(WORK REQUEST): Return every line of the data below that includes the string "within".

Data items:

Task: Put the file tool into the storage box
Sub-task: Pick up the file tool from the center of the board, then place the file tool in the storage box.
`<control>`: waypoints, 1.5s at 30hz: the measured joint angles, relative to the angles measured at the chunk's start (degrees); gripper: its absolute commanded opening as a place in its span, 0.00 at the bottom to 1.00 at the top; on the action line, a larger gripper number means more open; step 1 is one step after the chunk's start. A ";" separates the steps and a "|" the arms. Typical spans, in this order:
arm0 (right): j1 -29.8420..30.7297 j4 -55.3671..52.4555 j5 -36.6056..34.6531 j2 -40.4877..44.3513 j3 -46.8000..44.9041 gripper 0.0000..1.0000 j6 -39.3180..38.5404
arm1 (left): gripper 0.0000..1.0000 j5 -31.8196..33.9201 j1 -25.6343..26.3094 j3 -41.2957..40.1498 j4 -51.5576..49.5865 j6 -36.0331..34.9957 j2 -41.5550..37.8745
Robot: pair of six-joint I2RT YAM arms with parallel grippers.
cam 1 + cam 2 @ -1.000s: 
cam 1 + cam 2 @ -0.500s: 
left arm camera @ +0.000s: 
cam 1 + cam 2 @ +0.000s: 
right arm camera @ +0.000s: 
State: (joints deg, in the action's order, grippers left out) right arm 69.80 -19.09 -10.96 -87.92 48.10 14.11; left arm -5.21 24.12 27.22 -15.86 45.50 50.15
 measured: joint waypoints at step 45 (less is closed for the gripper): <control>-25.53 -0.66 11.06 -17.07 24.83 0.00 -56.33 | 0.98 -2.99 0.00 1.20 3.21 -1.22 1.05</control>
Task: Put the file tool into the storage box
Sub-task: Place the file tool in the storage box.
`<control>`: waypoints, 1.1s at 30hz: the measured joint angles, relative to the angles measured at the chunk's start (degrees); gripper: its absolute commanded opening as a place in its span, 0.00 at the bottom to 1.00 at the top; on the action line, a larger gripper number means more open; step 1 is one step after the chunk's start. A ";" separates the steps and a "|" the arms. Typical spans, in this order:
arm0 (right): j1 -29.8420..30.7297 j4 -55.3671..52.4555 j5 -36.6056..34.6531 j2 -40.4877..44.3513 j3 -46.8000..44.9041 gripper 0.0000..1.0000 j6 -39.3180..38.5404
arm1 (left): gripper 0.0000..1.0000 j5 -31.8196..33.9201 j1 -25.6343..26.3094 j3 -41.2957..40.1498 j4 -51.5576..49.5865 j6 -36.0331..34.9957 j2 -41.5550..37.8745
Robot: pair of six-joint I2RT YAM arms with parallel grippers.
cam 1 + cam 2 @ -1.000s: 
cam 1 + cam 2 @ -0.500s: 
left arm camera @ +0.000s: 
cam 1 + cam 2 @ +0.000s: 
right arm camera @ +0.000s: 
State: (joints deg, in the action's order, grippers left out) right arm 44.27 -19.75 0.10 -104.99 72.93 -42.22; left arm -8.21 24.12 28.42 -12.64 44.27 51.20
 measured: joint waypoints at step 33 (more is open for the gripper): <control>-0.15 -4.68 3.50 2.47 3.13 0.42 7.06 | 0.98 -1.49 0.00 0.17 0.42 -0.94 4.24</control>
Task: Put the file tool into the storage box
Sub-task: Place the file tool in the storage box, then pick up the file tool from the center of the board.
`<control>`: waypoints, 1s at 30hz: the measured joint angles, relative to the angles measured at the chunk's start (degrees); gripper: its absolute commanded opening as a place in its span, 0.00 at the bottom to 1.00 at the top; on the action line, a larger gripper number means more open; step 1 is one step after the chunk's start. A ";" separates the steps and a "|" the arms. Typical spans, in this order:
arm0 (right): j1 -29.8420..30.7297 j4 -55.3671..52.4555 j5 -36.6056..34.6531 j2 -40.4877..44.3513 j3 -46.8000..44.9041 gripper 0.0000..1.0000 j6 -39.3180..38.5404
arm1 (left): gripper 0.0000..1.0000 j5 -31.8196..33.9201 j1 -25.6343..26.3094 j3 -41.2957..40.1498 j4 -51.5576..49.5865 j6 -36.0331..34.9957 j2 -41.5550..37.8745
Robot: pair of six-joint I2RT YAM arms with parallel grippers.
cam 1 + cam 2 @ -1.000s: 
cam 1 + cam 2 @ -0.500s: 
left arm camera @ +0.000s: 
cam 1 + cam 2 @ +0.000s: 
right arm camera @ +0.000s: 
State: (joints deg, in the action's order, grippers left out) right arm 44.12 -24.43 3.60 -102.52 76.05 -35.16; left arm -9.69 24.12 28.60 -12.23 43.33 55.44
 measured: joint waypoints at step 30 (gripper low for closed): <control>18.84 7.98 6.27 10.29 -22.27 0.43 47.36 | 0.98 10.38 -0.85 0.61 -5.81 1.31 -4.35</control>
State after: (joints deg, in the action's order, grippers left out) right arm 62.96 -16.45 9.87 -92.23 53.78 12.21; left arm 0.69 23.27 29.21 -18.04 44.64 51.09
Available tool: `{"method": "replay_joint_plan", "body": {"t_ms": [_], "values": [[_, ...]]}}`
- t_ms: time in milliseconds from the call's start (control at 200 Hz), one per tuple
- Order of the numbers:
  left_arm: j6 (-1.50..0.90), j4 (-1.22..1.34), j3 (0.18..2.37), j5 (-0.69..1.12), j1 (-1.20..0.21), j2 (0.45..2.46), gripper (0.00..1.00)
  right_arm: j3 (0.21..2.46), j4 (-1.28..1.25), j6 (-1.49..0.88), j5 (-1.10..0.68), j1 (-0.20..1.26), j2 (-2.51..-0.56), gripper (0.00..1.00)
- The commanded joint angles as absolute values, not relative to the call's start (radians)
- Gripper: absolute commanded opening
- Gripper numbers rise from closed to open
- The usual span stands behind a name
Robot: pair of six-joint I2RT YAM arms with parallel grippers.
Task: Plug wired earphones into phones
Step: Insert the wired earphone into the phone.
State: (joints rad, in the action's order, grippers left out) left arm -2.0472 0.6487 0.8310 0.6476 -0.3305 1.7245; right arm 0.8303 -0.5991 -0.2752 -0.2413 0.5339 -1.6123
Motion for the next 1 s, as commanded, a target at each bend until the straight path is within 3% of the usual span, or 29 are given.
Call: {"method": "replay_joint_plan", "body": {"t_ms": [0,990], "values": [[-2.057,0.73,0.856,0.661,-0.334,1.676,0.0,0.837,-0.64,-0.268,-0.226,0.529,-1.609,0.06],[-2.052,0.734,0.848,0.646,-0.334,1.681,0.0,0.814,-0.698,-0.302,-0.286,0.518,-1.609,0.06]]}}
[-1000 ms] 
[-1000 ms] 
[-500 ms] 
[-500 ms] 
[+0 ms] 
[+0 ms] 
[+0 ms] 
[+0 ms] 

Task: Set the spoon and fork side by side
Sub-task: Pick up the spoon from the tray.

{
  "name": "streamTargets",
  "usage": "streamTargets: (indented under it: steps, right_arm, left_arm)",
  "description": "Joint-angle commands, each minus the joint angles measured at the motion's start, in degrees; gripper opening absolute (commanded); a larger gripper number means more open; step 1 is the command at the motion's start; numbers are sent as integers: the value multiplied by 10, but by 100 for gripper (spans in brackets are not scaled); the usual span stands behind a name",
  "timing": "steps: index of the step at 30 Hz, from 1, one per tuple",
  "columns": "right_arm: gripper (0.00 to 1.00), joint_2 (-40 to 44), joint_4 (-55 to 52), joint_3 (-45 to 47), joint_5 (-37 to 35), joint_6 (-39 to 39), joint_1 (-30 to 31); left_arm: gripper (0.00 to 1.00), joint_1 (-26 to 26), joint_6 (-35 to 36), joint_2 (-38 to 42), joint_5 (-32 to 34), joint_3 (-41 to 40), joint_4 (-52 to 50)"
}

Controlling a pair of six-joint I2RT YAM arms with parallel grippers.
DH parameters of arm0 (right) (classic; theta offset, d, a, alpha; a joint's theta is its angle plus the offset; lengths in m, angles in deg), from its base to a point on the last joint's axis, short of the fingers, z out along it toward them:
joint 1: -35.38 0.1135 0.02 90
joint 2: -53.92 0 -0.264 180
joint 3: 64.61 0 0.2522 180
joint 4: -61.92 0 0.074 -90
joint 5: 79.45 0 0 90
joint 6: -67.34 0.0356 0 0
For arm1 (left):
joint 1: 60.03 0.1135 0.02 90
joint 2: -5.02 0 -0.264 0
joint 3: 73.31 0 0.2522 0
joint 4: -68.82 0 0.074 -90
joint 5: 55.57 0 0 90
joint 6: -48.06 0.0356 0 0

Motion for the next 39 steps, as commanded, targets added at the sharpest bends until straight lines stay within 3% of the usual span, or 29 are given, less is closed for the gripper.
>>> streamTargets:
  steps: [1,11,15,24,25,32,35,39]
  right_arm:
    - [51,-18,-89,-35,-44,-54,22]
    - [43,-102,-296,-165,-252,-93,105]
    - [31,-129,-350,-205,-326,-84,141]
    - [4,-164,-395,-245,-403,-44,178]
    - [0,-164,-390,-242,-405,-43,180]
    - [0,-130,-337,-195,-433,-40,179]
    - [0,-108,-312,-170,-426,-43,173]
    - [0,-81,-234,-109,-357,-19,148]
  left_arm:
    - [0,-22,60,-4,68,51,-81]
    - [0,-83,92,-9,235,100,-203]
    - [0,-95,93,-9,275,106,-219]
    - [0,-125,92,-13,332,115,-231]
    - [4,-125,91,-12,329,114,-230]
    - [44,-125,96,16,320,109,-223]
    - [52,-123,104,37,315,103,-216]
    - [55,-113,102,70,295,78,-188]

(YOUR SOLUTION):
Motion for the next 1 s, as commanded, a target at each bend until the straight path is within 3% of the usual span, or 29 are given.
Motion for the next 39 steps, as commanded, targets added at the sharpest bends until straight lines stay within 3% of the usual span, or 29 are given, less is closed for the gripper.

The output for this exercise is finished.